To determine the number of unpaired electrons in the complex ion \([Cr(NH_3)_6]Br_3\), we will follow these steps: ### Step 1: Determine the oxidation state of Chromium (Cr) In the complex \([Cr(NH_3)_6]Br_3\): - Ammonia (NH₃) is a neutral ligand, contributing 0 to the oxidation state. - Bromide (Br⁻) has a charge of -1. Since there are three bromide ions, they contribute a total of -3. Let the oxidation state of chromium be \(x\). The equation for the oxidation state is: \[ x + 0 - 3 = 0 \] \[ x = +3 \] ### Step 2: Write the electronic configuration of Cr in its +3 oxidation state The atomic number of chromium (Cr) is 24, and its electronic configuration is: \[ \text{Cr: } [Ar] 4s^1 3d^5 \] When chromium is in the +3 oxidation state, it loses three electrons.

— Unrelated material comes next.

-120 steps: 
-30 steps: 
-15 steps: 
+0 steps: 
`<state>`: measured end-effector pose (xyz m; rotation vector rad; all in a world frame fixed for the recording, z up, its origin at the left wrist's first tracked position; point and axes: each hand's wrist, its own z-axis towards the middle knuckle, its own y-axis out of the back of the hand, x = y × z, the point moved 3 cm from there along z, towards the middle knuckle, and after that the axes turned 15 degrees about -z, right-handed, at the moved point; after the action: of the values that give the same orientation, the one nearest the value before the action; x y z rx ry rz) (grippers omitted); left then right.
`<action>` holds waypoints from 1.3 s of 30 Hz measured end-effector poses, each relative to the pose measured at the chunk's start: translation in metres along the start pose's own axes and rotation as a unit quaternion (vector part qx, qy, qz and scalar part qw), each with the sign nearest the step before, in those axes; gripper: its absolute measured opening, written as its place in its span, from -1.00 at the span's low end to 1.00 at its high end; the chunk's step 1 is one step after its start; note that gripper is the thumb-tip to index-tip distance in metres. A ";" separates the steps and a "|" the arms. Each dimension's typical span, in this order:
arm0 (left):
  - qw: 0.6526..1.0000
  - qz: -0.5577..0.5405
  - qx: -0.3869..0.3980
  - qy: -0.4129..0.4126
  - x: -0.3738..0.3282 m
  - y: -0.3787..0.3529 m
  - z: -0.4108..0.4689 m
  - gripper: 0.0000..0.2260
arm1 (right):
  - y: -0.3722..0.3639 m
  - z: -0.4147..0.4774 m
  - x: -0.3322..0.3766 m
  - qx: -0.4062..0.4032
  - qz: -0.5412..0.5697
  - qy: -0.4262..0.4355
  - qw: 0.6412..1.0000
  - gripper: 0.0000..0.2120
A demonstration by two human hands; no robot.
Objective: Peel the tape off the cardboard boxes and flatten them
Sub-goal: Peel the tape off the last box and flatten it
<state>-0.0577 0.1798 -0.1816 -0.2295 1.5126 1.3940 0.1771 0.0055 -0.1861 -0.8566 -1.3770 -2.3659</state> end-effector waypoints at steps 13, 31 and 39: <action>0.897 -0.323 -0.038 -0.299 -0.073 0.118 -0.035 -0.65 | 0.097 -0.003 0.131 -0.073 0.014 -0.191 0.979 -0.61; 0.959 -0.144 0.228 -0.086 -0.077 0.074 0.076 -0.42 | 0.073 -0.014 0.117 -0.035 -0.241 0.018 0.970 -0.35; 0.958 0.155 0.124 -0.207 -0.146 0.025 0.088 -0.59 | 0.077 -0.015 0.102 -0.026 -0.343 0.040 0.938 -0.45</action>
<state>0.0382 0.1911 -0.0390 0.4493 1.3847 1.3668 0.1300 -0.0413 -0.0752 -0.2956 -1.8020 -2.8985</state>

The electrons are removed first from the 4s orbital and then from the 3d orbital: - Remove 1 electron from 4s: \(4s^0\) - Remove 2 electrons from 3d: \(3d^3\) Thus, the electronic configuration of \(Cr^{3+}\) is: \[ \text{Cr}^{3+}: [Ar] 3d^3 \] ### Step 3: Determine the number of unpaired electrons In the \(3d\) subshell, the distribution of electrons is as follows: - The \(3d\) subshell can hold a maximum of 10 electrons, but in \(Cr^{3+}\), there are 3 electrons. - According to Hund's rule, the electrons will occupy the orbitals singly before pairing up. The configuration for \(3d^3\) will be: - \(3d_{xy}^1\) - \(3d_{xz}^1\) - \(3d_{yz}^1\) This means all three electrons are unpaired. ### Conclusion The number of unpaired electrons in \([Cr(NH_3)_6]Br_3\) is **3**. ### Final Answer **3 unpaired electrons.** ---